Wir fuhren weiter nach Kredenbach zur Apostel-Apotheke, die ebenfalls zum Umfeld des UL gehört. Uns war zwischenzeitlich offensichtlich ein Fahrzeug gefolgt. Als wir uns in der Nähe des Gebäudes aufhielten, war schon wieder ein schwarz gekleideter Sicherheitsmann zu sehen, der mit seinem Handy telefonierte, um seine Auftraggeber „auf dem Laufenden zu halten“. Als ich ihn erblickt hatte, war er schnell wieder im Gebäude verschwunden. Unsere nächste und letzte Station war Esselbach, wo sich die „Privatschule ‚Lern mit mir’ im Universellen Leben“ befindet. Auch dort wurden wir bereits erwartet und wiederum fotografiert.

Als wir zurückfahren wollten, kam uns schon der Sicherheitsmann aus dem Einkaufszentrum in einem Fahrzeug entgegen. Kurz danach stand plötzlich der ranghohe UL-Funktionär Gert-Joachim Hetzel an der Straßenseite und bedeutete uns anzuhalten. Es kam zu einem kurzen, aber heftigen Wortwechsel. Hetzel warf dem katholischen Sektenbeauftragten Singer vor, er würde Stimmung gegen die Urchristen machen und falsche Dinge behaupten. Auf die Nachfrage von Herrn Singer, in welchen Fällen das geschehen sei, konnte Hetzel nur ausweichende Angaben machen. Schließlich gab er zu, er sei hierher gekommen, um uns seine Meinung zu sagen. Wir sollten uns lieber um die Pädophilen in der Kirche kümmern und nicht unbescholtene Bürger verfolgen. Die altbekannten und UL-typischen Anschuldigungen des ranghohen „Urchristen“ sollen an dieser Stelle nicht wiederholt werden. Wir beendeten das Gespräch und verließen Esselbach. Wir sahen noch, wie Hetzel in seiner schwäbischen Limousine davonbrauste.

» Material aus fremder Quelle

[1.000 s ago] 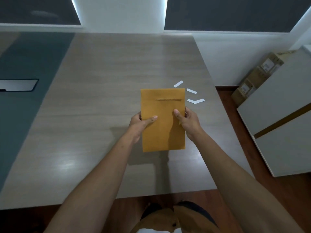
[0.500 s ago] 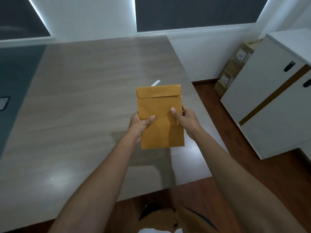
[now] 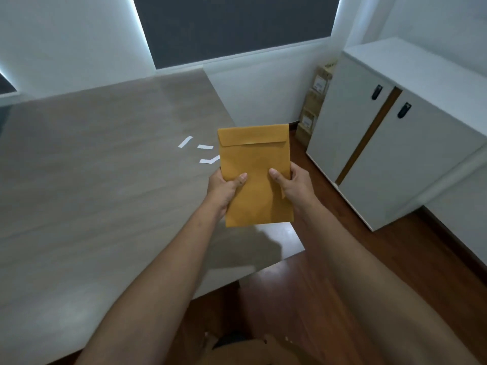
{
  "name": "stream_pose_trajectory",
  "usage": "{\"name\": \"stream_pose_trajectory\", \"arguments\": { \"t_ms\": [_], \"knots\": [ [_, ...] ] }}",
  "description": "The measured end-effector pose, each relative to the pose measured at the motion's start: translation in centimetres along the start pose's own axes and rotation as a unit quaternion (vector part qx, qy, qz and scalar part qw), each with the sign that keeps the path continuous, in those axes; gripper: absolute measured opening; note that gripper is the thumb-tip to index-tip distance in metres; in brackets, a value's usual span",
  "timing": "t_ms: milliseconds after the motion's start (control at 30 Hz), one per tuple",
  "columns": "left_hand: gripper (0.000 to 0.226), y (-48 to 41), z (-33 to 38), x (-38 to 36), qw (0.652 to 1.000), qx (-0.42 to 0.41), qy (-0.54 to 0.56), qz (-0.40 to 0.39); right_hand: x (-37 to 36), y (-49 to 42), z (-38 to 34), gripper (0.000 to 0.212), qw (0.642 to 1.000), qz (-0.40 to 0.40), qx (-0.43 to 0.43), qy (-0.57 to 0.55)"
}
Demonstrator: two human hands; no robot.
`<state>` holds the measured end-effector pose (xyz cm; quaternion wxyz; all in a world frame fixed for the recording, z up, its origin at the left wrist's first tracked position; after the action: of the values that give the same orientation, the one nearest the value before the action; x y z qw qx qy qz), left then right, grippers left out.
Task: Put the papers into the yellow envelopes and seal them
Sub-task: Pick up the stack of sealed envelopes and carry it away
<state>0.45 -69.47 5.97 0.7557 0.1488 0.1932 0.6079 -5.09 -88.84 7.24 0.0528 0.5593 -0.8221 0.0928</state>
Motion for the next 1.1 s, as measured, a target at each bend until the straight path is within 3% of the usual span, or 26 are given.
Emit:
{"name": "stream_pose_trajectory", "arguments": {
  "t_ms": [433,700,967,1100],
  "knots": [
    [0.051,0.6,-0.5,-17.0,0.996,-0.021,-0.065,-0.049,17.2,0.6,2.3,0.045,0.995,0.093,-0.017,0.012],
    [0.059,-2.5,0.1,-23.9,0.981,-0.052,-0.158,-0.096,23.2,-0.7,4.2,0.028,0.987,0.156,-0.040,-0.010],
    [0.060,-8.4,1.5,-31.5,0.967,-0.049,-0.198,-0.155,28.9,-4.9,6.2,0.051,0.972,0.225,-0.069,0.031],
    [0.063,-11.4,2.1,-34.9,0.959,-0.051,-0.221,-0.170,31.6,-6.7,7.1,0.050,0.961,0.254,-0.087,0.061]
  ]
}}
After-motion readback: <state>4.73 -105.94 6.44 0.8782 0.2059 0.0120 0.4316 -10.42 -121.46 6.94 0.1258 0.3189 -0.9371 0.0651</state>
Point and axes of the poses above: each hand's wrist, its own y-axis away from the middle knuckle, its own x-axis out of the back of the hand, z = x × y, the point moved 10 cm from there along -y, towards the middle knuckle, and after that the axes turned 11 degrees about x, right-handed, at the moved point
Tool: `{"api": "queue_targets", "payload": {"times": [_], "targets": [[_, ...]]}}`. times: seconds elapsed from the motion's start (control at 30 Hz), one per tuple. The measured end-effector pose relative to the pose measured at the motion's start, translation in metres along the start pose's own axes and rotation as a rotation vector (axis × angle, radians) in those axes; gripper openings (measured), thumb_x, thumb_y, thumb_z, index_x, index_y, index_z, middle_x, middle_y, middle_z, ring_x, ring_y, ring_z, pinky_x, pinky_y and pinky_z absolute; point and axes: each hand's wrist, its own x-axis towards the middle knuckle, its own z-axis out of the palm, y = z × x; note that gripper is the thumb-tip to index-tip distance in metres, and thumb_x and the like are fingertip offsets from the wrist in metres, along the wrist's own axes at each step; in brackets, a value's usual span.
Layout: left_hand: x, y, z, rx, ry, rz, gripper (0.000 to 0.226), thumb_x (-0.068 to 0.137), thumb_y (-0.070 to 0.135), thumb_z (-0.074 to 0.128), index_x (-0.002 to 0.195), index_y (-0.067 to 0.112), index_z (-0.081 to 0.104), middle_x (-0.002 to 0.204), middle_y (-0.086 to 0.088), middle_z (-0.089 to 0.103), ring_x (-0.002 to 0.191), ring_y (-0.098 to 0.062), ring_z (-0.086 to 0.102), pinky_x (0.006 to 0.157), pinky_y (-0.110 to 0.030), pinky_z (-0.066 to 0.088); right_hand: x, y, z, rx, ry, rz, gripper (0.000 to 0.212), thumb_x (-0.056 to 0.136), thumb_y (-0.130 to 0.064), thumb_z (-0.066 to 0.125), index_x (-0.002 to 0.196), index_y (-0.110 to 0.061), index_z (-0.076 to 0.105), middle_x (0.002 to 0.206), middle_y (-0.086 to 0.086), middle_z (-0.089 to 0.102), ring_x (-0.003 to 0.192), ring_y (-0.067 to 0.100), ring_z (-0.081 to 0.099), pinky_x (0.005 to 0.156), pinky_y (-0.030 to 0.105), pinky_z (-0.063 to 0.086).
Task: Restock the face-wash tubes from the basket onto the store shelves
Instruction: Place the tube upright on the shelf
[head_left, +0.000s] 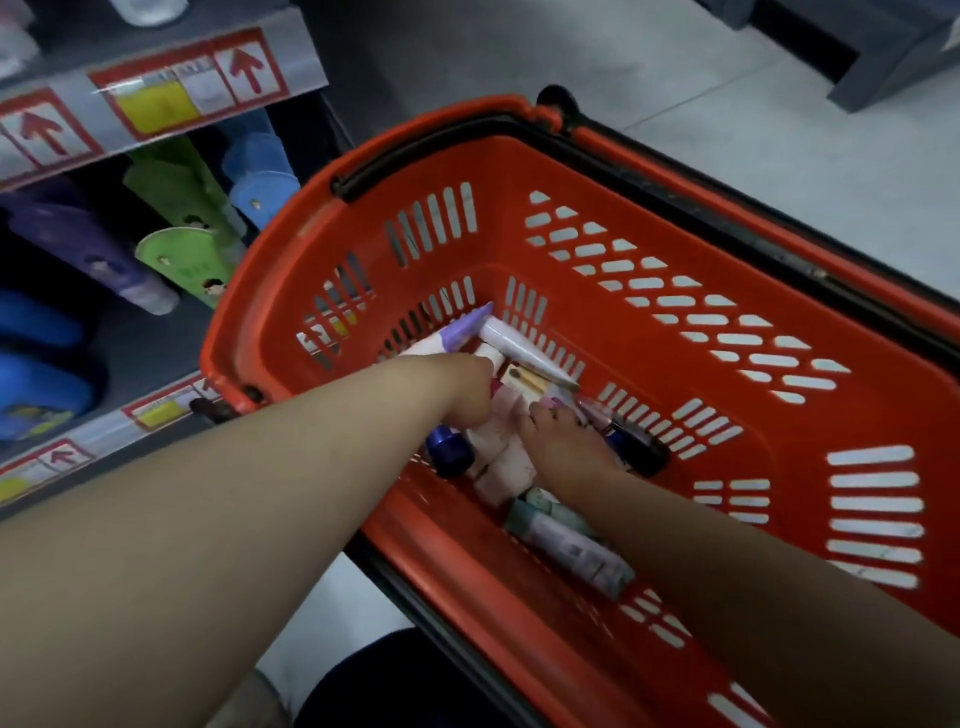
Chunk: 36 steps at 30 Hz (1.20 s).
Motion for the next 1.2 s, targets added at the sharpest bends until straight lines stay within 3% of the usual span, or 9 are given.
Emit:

Inzwischen ist ein Flugblatt in Würzburg aufgetaucht, mit dem die zum Umfeld des UL zählende Initiative „Freie Bürger für Anstand und ethische Werte“ auf die eben geschilderte Begegnung Bezug nimmt: „Doch anstatt im eigenen Lager für Ordnung zu sorgen, hatten die selbsternannten ‚Experten’ der Kirchen neulich wieder mal nichts Besseres zu tun, als Menschen nachzustellen, deren einziges ‚Vergehen’ darin besteht, weder katholisch noch lutherisch gesinnt zu sein. Die drei Beauftragten ihrer Großsekten im ‚Arbeitseinsatz’ wurden allerdings zur Rede gestellt und dazu aufgefordert, doch zunächst die Skandale und den Dreck in den eigenen Kirchen aufzuräumen, ehe sie unbescholtenen Bürgern nachschnüffeln.“

Auch nach der kleinen Exkursion in Unterfranken bleibt als Eindruck: Stereotype Feindbilder, Verschwörungs- und Verfolgungsängste sowie massiver Kirchenhass dominieren weiterhin das Denken von UL-Anhängern. Offensichtlich werden diese Faktoren für eine Sektenideologie benötigt, die sich gegenüber kirchlichen Kritikern massiv abgrenzen muss, um interne Konflikte und den Erwartungsdruck im „Friedensreich“ besser überspielen zu können.